*Aim of the exercise:* Go through the lines below. Copy those with "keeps".

*Exercise data:*

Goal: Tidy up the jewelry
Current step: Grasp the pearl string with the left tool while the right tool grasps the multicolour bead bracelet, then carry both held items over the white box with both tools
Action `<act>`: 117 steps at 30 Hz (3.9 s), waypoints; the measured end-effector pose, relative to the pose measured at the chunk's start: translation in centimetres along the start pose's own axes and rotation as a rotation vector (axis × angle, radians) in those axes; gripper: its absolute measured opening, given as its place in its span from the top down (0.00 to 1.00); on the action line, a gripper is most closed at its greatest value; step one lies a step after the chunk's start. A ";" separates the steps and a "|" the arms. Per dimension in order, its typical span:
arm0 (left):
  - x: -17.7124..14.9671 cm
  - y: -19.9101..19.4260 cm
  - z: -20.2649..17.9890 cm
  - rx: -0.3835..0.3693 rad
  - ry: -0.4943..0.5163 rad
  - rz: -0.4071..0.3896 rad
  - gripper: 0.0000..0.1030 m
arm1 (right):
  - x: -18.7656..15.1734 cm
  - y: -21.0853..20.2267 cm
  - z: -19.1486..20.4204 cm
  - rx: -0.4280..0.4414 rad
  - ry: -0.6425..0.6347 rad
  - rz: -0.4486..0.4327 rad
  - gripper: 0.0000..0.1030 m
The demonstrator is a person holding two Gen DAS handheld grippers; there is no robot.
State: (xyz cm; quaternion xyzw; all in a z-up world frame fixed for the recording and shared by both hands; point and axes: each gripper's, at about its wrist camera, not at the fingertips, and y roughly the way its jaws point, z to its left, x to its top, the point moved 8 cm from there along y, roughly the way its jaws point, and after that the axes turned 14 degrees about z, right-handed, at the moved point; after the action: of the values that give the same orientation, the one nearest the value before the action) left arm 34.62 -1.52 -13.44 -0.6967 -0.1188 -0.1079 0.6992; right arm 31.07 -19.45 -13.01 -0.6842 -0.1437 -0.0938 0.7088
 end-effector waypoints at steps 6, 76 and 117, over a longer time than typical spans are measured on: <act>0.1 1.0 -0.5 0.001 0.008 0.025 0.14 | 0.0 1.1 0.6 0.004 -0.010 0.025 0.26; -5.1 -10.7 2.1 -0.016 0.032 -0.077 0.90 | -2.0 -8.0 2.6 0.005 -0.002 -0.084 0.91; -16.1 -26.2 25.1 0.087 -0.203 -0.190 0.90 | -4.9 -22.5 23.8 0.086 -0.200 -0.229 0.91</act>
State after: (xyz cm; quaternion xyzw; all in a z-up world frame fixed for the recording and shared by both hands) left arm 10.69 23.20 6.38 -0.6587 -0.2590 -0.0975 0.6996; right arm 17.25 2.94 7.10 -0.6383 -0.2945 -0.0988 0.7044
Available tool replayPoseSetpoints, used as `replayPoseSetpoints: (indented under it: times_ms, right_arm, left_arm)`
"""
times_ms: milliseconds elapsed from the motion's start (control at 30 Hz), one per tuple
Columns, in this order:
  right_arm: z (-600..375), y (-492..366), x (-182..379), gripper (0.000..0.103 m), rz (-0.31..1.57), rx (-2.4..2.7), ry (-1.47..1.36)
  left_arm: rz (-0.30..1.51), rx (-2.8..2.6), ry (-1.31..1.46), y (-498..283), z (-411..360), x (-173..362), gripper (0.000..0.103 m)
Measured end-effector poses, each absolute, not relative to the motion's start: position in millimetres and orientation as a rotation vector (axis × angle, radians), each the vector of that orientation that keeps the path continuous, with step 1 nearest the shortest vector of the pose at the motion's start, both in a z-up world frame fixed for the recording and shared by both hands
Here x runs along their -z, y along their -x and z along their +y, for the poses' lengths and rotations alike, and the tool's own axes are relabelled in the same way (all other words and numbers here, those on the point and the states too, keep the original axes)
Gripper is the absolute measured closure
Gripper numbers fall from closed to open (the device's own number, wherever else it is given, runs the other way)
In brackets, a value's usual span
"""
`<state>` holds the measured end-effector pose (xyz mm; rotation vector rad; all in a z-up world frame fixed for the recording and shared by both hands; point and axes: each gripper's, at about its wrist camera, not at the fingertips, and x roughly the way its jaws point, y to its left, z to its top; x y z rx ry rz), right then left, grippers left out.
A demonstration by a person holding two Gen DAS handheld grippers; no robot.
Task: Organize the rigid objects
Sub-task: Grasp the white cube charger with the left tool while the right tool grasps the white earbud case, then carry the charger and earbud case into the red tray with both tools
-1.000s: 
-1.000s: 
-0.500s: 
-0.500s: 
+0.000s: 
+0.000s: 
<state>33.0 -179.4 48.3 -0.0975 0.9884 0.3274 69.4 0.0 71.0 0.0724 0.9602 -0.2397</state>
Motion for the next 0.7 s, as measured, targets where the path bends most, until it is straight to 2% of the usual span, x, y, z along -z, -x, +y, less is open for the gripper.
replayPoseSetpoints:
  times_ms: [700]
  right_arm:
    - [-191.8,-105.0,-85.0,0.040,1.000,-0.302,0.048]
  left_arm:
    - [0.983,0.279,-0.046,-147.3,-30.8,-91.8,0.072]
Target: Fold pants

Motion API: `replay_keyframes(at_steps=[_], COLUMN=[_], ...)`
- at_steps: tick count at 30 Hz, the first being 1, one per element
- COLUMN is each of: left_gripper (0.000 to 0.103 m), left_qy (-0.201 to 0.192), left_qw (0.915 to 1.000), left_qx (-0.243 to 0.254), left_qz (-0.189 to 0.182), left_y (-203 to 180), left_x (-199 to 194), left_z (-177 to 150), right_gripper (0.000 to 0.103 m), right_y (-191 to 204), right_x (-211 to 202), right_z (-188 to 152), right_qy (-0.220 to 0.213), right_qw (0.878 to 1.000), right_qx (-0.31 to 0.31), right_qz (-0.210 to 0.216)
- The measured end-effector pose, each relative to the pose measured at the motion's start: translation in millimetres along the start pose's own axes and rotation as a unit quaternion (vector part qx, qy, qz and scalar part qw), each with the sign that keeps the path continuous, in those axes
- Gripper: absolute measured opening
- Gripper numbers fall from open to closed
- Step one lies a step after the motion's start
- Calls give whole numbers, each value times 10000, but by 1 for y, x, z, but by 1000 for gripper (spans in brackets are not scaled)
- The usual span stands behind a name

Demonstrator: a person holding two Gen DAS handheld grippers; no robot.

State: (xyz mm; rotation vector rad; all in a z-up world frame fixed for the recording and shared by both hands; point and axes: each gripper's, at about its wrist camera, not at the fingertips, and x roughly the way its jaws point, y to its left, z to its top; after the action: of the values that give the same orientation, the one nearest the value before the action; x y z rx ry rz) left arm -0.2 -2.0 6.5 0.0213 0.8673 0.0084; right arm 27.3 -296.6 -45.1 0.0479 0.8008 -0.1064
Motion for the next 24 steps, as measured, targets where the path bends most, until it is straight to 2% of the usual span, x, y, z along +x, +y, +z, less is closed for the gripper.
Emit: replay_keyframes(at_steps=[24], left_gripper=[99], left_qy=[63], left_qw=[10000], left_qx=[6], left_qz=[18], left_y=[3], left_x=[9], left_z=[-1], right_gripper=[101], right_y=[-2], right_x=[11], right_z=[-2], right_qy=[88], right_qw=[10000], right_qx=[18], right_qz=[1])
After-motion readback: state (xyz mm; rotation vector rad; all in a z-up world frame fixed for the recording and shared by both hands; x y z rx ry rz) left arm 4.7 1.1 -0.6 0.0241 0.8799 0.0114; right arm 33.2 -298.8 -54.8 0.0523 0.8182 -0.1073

*Final answer:*
Measured end-effector poses, each absolute, not relative to the motion's start: position in millimetres and orientation as a rotation vector (axis × angle, radians), each the vector of that orientation that keeps the path continuous, with step 1 nearest the shortest vector of the pose at the motion's start, both in a z-up world frame fixed for the recording and shared by both hands
- The measured end-effector pose, each relative to the pose measured at the motion's start: translation in millimetres along the start pose's own axes and rotation as a unit quaternion (vector part qx, qy, qz and scalar part qw), each with the sign that keeps the path continuous, in those axes

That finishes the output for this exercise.